(Stored data entries)
▶

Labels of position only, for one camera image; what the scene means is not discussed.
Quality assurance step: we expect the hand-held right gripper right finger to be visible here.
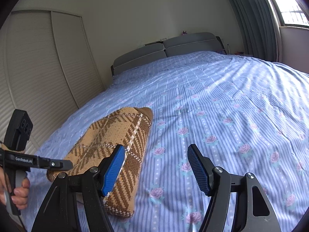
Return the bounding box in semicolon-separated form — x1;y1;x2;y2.
187;144;282;232

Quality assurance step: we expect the brown plaid knit sweater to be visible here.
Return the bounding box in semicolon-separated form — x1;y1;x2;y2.
47;107;154;218

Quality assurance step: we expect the person's left hand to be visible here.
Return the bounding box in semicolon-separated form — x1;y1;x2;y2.
0;170;31;210

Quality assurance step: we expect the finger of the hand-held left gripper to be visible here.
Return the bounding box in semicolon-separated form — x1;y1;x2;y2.
38;157;74;171

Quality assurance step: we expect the grey-blue curtain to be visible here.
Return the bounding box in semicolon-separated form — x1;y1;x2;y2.
221;0;282;64

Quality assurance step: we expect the black cable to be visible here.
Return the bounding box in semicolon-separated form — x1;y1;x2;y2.
17;213;27;232

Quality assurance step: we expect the grey padded headboard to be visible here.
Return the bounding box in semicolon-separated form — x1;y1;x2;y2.
111;32;224;77

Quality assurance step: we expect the window with metal railing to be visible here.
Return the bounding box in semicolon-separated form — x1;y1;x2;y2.
259;0;309;28

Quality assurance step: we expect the blue floral quilt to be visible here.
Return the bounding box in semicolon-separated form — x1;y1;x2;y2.
23;49;309;232

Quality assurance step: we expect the white louvred wardrobe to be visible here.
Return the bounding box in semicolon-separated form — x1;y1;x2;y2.
0;10;105;155

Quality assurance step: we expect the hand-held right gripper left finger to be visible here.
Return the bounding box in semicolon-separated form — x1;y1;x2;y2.
31;144;126;232

◀

◆ Your goal ◆
Set apart and copy each line of the records that holds the word "finger".

◆ The completed task ◆
Quality assurance step: we expect the hand-held right gripper right finger to be visible here.
Quality assurance step: we expect the finger of the hand-held left gripper to be visible here.
Quality assurance step: we expect the hand-held right gripper left finger to be visible here.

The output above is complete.